Cette opération arrive en tout cas au bon moment. L’impression 3D est en effet en passe d'entrer dans l’ère de la fabrication industrielle. Les progrès de cette technologie sont en effet très rapides et dépassent désormais le champ de la R&D et du prototypage, domaines où elle est largement utilisée dans les industries.

Selon l’étude annuelle State of 3D Printing publiée en mai dernier par Sculpteo justement (menée en Europe, aux Etats-Unis et en Asie auprès de 1300 profesionnels appartenant à 8 secteurs, de l’industrie agro-alimentaire à l’aéronautique en passant par les technologies de pointe), 51% des répondants utilisent désormais l’impression 3D pour la production contre 17% en 2015.
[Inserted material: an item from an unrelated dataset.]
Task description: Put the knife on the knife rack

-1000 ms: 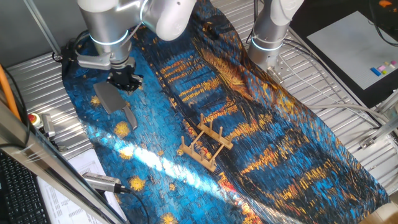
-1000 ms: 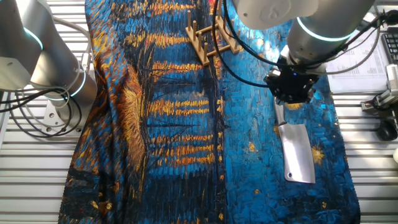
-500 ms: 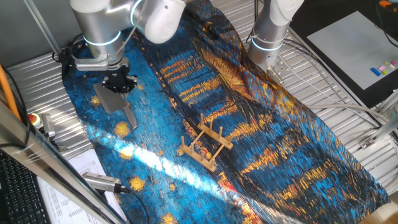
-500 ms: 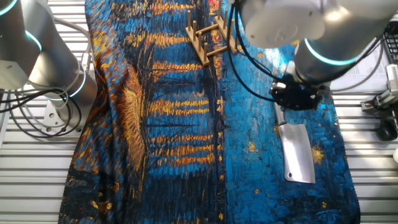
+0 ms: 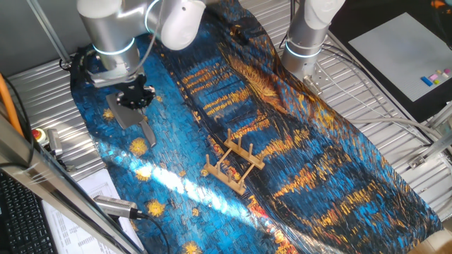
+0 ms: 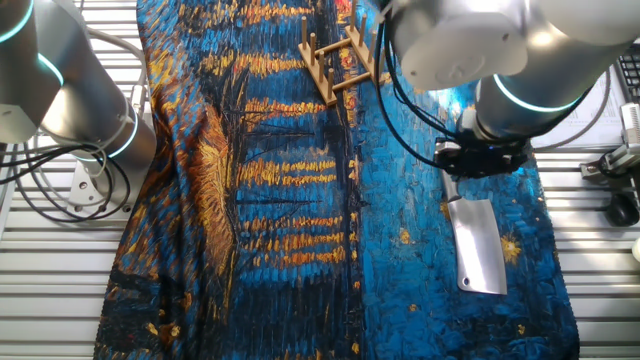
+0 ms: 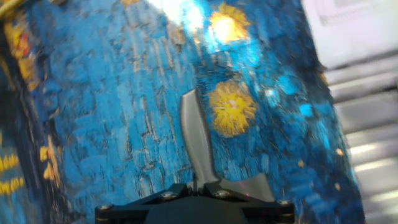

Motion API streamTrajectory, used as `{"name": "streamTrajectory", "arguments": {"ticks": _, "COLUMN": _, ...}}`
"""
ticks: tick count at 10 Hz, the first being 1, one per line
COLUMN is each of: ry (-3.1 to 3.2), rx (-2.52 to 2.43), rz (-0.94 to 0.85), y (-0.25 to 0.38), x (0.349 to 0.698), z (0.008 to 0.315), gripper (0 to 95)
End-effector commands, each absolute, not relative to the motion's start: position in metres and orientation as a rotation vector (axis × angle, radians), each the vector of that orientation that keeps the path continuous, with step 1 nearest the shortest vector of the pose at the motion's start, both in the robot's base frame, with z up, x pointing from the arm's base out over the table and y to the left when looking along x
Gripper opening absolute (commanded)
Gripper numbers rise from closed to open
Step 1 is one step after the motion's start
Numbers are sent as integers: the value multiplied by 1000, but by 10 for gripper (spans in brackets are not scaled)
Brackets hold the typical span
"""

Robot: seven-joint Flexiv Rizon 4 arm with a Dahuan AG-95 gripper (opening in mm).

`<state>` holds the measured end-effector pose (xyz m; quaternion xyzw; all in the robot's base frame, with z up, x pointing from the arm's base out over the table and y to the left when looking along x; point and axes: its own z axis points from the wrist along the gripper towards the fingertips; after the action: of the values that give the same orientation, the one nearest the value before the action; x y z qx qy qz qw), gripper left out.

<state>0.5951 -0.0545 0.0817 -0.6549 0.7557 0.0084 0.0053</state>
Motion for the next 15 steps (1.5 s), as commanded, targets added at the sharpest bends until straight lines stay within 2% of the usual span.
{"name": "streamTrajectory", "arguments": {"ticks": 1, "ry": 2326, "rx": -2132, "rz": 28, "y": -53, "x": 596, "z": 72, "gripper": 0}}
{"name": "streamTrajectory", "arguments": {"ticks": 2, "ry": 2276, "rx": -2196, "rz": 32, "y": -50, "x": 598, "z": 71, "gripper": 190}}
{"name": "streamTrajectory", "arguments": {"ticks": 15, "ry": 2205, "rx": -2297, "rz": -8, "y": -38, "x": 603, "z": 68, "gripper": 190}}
"L'impression 3D est en train de devenir un standard de fabrication avec des utilisations de plus en plus différentes. Ainsi, les entreprises dépensent beaucoup plus en impression 3D, car la technologie leur permet de relever de nouveaux défis: de la recherche à la simulation, du prototypage à la production", expliquent les auteurs.

"Il semble que les industriels l'aient déjà noté : ces nouvelles technologies offrent un atout majeur pour améliorer l'ensemble de leur processus de production et renforcer leurs stratégies commerciale", ajoute Clément Moreau, PDG et cofondateur de Sculpteo.

On peut notamment citer le secteur automobile, à la pointe, qui exploite l’impression 3D pour la fabrication de pièces finies en métal et polymère sur des modèles de voitures très haut de gamme (comme chez Bugatti). Ou encore l’aéronautique. GE Aviation a ainsi annoncé avoir imprimé 30.000 de ses injecteurs de carburant grâce à cette technologie.

Un marché de 11 milliards de dollars cette année?

Pour autant, le prototypage rapide reste au cœur de l’appétence pour l’impression 3D (plus de 60% des répondants) car l’accélération du développement de produits (et donc leur mise sur le marché) est la priorité pour les entreprises. Ce bénéfice est le plus cité par les sondés, et ce depuis la première enquête de ce type en 2015. Vient ensuite l’offre de produits personnalisés et de séries limitées.

Conséquence logique, les entreprises consacrent un budget encore plus important à leurs activités de fabrication additive. Sur un an, les investissements ont doublé et 25,6% des entreprises interrogées ont dépensé plus de 100.000 dollars, contre un ratio de 12% de sociétés l'année précédente.

Mieux, 20% d’entre elles déclarent qu’elles augmenteront leur investissement de plus de 100% et 47% des plus importants utilisateurs de l’impression 3D augmenteront leur investissement d'au moins 50% au cours de l'année.

Au niveau mondial, selon une étude du cabinet américain SmarTech Publishing, le marché de l’impression 3D s’est hissé à 9,3 milliards de dollars en 2018 (+18% sur un an) contre 4,1 milliards en 2014. En 2019, le marché devrait atteindre les 11,2 milliards de dollars. Ce chiffre couvre le matériel, les logiciels, les matériaux et les services.